YOUR OBJECTIVE: Provide again, from the entries below, every line from the one containing "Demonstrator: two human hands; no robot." through the one containing "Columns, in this", exactly as written, and no other line.
--- GIVEN ENTRIES Enclosed Below ---
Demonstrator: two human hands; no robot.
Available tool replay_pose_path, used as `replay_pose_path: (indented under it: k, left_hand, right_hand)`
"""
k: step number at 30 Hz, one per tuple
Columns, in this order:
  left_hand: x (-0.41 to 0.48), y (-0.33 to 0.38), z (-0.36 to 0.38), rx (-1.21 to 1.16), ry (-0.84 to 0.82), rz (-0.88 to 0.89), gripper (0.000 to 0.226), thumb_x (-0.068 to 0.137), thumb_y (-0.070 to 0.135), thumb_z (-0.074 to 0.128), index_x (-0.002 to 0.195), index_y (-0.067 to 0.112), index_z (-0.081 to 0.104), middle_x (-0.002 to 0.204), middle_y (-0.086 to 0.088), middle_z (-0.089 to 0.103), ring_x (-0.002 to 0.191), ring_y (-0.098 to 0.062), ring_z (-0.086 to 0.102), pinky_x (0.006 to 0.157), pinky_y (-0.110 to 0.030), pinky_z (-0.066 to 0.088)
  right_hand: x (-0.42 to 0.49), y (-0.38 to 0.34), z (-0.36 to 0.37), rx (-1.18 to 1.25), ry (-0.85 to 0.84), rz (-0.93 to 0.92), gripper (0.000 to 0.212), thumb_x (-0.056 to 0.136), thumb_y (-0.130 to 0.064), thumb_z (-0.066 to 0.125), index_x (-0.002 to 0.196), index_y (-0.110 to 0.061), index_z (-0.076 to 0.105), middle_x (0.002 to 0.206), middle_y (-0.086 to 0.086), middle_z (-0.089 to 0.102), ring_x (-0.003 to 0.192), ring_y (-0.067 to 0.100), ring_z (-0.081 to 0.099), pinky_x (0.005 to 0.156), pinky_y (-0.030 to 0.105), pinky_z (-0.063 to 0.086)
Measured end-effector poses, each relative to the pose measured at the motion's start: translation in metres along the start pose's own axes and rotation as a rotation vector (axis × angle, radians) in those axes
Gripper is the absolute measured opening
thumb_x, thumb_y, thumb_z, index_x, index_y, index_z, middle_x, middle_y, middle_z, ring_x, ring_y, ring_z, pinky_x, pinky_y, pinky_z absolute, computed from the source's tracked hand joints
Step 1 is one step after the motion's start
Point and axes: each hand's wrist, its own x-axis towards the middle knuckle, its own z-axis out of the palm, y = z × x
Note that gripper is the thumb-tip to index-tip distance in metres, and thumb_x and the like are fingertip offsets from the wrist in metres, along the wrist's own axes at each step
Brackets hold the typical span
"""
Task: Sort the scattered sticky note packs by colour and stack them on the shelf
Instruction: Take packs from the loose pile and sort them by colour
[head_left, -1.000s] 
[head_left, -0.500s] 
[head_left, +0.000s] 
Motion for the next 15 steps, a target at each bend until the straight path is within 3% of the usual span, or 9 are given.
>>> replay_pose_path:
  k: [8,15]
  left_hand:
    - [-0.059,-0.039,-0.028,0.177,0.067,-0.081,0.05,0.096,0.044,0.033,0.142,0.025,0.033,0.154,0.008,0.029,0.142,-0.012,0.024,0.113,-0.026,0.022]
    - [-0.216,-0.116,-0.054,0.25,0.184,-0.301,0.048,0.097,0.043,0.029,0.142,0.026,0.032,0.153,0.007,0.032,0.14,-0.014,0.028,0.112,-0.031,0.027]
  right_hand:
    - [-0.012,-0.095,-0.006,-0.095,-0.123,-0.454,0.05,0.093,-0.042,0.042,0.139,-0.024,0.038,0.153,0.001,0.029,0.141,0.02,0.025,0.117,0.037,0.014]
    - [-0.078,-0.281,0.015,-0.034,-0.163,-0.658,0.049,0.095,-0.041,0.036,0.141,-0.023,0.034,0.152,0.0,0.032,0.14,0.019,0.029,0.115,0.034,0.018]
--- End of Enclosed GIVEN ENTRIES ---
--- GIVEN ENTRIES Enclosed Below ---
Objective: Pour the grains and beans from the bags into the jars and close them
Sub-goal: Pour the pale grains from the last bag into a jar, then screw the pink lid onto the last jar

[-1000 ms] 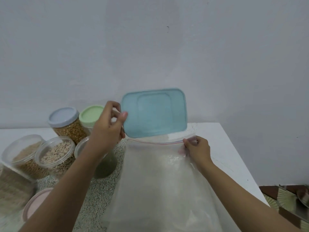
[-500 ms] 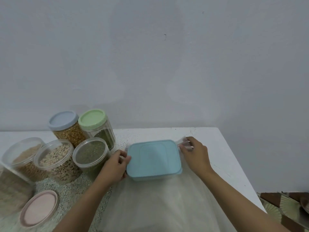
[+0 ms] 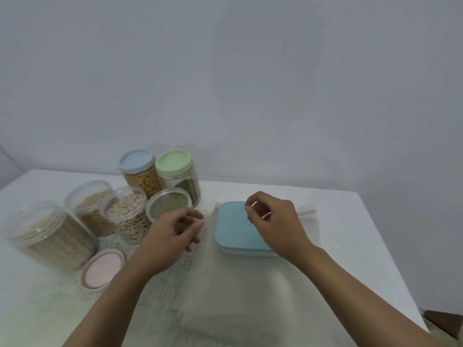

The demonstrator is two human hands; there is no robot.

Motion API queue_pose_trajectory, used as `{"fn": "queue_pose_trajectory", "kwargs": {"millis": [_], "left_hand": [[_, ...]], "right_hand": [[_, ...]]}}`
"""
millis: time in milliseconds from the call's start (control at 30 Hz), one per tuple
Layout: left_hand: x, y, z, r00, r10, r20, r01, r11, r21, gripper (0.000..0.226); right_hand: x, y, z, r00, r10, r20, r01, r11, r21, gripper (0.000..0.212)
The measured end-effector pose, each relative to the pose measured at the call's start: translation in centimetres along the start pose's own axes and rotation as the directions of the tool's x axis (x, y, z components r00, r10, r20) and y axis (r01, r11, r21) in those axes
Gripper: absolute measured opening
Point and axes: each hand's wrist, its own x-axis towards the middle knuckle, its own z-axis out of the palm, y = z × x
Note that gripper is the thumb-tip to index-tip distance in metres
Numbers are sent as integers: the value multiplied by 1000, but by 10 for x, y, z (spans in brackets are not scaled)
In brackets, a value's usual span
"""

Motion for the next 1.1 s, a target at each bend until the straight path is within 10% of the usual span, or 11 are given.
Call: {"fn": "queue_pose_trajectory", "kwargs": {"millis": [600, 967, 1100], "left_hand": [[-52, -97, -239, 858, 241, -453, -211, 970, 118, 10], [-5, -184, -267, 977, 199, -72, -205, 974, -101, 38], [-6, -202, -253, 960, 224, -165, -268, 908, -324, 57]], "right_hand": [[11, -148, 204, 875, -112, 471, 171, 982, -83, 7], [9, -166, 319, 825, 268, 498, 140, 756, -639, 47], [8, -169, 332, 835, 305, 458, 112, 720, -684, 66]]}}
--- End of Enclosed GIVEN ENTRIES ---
SOLUTION FOR THIS PROBLEM:
Demonstrator: two human hands; no robot.
Available tool replay_pose_path, used as `replay_pose_path: (indented under it: k, left_hand, right_hand)`
"""
k: step number at 30 Hz, one per tuple
Columns, in this order:

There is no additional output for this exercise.